Starting at the top of the entries, restate word for word each line up to and including the one with "In picture 2 the".
(MATERIAL SHOWN begins)
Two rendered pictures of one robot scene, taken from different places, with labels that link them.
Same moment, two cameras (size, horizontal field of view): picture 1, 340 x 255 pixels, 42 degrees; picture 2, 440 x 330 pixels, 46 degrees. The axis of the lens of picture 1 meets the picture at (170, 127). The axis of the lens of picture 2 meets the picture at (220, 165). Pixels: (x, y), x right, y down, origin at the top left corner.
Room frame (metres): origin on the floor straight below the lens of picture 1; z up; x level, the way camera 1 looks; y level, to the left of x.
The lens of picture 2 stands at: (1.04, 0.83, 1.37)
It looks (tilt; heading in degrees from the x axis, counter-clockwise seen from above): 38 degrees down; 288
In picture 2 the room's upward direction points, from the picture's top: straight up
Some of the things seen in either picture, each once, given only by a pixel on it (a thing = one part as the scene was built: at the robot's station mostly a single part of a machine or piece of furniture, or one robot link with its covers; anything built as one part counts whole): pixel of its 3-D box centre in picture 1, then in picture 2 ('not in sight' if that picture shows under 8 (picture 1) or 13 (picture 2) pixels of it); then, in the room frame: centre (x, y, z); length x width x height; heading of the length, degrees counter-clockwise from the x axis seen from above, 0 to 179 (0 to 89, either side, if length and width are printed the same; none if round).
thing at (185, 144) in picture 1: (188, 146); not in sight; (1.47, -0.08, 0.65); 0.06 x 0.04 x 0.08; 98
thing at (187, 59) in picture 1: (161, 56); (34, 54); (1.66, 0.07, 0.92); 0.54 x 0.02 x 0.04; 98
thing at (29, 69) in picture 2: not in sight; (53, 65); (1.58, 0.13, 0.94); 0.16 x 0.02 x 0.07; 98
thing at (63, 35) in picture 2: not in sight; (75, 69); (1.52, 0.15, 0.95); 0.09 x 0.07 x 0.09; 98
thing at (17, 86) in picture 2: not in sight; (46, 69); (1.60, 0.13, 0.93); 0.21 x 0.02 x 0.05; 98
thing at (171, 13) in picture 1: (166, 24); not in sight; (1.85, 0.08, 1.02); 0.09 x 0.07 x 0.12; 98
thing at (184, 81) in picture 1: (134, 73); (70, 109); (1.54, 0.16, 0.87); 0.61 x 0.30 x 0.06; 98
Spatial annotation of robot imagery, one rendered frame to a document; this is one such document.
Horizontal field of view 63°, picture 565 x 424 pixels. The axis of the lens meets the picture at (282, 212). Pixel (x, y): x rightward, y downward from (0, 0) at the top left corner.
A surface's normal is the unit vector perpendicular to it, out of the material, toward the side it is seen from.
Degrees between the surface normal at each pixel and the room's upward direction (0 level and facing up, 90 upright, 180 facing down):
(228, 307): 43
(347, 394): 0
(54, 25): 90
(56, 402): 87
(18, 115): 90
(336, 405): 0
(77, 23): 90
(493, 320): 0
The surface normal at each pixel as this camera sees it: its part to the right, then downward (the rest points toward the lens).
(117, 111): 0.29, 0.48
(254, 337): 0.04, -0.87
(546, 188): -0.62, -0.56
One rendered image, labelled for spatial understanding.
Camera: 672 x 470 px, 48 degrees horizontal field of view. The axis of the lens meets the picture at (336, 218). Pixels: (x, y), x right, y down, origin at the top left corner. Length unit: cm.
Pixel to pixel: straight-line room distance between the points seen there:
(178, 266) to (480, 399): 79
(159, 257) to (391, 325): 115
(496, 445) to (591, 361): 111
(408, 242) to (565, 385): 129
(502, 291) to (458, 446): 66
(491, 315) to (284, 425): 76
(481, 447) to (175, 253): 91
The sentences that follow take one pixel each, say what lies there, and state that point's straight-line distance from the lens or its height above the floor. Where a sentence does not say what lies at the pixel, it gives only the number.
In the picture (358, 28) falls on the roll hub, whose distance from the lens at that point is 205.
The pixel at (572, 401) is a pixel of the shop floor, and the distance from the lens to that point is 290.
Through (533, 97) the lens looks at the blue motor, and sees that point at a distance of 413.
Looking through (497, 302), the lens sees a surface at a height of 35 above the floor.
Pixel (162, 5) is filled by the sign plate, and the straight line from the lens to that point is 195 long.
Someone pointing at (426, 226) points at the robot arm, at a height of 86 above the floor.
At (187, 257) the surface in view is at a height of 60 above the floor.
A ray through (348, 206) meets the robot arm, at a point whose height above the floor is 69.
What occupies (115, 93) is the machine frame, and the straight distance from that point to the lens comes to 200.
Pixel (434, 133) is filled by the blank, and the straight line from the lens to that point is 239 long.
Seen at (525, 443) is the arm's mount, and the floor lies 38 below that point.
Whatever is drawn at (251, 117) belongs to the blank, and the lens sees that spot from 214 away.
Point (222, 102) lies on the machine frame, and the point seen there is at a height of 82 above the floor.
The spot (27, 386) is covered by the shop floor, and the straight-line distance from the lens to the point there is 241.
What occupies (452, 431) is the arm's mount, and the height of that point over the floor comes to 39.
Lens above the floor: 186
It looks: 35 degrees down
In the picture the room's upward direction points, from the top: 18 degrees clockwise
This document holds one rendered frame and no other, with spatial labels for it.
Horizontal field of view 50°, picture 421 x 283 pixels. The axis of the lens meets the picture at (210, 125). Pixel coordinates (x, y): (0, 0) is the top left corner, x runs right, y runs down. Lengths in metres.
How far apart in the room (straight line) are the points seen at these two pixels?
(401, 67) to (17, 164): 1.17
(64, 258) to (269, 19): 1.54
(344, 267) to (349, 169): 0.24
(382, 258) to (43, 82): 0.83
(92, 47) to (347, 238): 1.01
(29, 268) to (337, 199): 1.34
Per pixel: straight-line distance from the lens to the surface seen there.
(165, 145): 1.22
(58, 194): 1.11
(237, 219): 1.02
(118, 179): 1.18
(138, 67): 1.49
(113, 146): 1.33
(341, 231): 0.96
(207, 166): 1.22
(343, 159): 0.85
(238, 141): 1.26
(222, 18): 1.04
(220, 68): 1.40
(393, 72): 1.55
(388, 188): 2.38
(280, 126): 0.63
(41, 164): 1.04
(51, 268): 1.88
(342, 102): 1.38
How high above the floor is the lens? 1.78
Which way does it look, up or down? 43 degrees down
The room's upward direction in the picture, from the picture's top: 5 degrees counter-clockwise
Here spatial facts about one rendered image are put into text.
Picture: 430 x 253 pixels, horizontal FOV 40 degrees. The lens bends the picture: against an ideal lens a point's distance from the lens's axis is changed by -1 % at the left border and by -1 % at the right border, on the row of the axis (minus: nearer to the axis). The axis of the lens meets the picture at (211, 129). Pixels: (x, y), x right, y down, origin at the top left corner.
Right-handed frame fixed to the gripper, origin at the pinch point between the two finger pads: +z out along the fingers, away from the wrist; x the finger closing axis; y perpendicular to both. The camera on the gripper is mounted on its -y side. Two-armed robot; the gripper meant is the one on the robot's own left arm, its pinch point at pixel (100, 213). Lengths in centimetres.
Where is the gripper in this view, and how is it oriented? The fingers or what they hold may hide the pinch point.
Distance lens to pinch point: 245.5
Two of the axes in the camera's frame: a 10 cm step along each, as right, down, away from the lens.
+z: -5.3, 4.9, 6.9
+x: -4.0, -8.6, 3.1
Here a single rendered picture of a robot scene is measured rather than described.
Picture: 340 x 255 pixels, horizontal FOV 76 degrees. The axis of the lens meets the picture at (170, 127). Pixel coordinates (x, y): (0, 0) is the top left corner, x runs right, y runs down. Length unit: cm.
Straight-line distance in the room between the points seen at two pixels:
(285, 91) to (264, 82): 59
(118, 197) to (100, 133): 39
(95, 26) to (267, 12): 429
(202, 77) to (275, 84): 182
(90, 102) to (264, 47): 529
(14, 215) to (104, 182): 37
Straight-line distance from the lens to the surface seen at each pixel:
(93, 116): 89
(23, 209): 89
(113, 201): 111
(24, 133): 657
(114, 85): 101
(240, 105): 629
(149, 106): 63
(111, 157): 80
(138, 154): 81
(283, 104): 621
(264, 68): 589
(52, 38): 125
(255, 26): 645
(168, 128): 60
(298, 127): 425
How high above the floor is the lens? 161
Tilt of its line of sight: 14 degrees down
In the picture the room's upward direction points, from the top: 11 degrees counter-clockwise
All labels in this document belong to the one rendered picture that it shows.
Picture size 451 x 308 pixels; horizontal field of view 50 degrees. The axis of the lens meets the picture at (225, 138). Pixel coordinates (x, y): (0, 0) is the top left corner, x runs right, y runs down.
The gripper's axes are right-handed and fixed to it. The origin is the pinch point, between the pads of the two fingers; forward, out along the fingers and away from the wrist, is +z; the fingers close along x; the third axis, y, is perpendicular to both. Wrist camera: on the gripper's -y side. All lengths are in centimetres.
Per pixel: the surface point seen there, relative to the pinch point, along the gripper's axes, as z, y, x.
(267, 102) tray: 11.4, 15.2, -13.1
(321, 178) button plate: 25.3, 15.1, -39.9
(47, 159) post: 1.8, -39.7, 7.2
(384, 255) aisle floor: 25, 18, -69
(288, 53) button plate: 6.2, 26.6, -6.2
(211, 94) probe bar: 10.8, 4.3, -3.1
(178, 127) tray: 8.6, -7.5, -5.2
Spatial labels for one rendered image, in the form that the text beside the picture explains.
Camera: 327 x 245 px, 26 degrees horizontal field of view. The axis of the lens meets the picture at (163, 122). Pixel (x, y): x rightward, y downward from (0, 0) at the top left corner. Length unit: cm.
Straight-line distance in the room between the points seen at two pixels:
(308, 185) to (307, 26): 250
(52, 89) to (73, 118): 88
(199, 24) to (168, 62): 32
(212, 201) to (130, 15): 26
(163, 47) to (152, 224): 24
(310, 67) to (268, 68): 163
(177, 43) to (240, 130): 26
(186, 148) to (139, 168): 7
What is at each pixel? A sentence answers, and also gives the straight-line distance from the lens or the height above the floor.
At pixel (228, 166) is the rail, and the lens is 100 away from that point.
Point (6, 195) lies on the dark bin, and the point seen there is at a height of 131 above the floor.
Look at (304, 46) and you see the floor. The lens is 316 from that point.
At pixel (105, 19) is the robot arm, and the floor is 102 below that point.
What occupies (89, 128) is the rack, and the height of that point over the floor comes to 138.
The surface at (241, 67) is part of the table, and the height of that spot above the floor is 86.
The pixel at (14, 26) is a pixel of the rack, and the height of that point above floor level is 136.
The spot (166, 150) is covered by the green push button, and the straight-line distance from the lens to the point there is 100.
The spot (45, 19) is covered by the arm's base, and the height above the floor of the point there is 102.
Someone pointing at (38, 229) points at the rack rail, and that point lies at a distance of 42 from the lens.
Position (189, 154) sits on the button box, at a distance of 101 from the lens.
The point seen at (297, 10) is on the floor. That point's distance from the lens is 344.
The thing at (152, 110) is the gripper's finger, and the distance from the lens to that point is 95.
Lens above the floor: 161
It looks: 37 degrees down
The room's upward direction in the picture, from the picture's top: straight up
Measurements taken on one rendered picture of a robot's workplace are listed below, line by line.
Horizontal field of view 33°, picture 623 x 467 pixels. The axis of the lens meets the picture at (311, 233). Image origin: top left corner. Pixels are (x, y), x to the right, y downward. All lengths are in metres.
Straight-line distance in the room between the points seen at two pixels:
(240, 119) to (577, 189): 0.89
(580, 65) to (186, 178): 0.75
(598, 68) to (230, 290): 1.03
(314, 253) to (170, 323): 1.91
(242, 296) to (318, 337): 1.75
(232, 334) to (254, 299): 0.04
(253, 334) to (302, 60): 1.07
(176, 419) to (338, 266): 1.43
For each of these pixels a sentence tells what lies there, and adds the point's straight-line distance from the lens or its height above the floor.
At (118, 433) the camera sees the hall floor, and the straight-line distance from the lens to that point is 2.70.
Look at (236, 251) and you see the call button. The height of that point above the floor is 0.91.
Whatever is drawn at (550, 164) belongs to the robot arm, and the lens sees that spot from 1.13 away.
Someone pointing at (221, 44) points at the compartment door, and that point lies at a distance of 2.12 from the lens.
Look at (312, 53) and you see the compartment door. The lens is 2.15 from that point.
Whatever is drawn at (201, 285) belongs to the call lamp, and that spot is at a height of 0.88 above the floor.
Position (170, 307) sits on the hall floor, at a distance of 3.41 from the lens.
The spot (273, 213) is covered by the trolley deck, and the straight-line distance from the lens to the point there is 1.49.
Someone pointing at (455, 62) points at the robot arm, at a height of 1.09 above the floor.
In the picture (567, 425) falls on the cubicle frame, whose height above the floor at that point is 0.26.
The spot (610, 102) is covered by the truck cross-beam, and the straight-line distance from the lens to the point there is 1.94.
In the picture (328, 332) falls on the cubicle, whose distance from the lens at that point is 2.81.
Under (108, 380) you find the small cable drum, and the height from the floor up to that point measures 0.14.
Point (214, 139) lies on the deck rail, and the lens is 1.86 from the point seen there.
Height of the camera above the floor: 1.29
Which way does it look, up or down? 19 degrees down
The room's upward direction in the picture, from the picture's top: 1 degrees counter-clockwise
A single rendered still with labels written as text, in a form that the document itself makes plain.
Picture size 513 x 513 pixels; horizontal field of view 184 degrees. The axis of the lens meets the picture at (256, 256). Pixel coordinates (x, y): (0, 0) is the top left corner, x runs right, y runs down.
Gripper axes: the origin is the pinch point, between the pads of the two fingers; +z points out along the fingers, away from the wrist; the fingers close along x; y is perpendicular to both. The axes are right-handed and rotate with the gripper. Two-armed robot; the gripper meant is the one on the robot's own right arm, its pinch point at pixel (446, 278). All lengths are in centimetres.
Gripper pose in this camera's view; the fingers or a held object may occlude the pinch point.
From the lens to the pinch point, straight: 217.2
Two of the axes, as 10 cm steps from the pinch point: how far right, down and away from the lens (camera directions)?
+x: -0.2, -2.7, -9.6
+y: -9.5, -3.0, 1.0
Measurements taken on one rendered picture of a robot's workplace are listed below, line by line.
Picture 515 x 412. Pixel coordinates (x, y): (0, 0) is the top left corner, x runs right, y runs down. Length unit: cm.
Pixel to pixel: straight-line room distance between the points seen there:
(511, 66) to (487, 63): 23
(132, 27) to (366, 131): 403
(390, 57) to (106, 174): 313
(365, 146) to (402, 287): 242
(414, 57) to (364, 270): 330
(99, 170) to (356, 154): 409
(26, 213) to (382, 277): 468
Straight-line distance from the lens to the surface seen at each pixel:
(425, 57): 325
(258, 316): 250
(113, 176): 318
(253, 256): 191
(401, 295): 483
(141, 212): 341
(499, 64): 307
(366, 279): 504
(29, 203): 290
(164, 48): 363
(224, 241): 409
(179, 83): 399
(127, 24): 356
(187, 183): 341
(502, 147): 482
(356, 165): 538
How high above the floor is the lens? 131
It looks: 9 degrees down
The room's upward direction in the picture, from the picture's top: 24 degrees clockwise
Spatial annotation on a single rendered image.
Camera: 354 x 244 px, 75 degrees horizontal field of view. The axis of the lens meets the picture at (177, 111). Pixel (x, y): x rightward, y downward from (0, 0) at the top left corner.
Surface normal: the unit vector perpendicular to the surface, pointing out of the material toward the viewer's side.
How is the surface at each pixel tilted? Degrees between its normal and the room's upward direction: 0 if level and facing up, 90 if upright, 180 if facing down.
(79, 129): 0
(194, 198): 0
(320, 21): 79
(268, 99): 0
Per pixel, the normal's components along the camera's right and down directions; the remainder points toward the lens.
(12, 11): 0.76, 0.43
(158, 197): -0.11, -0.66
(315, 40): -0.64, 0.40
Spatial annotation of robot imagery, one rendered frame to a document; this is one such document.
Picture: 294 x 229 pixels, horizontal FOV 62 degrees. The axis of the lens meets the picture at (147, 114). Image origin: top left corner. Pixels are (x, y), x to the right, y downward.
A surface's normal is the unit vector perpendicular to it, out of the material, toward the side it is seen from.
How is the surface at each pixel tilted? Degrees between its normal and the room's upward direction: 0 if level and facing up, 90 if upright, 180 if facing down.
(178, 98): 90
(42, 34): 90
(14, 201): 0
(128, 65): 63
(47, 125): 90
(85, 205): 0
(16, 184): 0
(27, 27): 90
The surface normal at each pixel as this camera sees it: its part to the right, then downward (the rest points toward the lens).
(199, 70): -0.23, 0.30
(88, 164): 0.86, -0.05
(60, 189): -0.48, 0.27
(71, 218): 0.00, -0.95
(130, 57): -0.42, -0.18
(MATERIAL SHOWN ends)
= SOLUTION TO THE EXERCISE =
Two rendered pictures of one robot scene, taken from different places, with labels that link them.
Same moment, two cameras (size, horizontal field of view): picture 1, 340 x 255 pixels, 42 degrees; picture 2, 440 x 330 pixels, 46 degrees. The axis of the lens of picture 1 meets the picture at (170, 127). The axis of the lens of picture 2 meets the picture at (220, 165). Pixels: (x, y), x right, y down, origin at the top left corner.
Room frame (metres): origin on the floor straight below the lens of picture 1; z up; x level, the way camera 1 looks; y level, to the left of x.
The lens of picture 2 stands at: (1.04, 0.83, 1.37)
It looks (tilt; heading in degrees from the x axis, counter-clockwise seen from above): 38 degrees down; 288
In picture 2 the room's upward direction points, from the picture's top: straight up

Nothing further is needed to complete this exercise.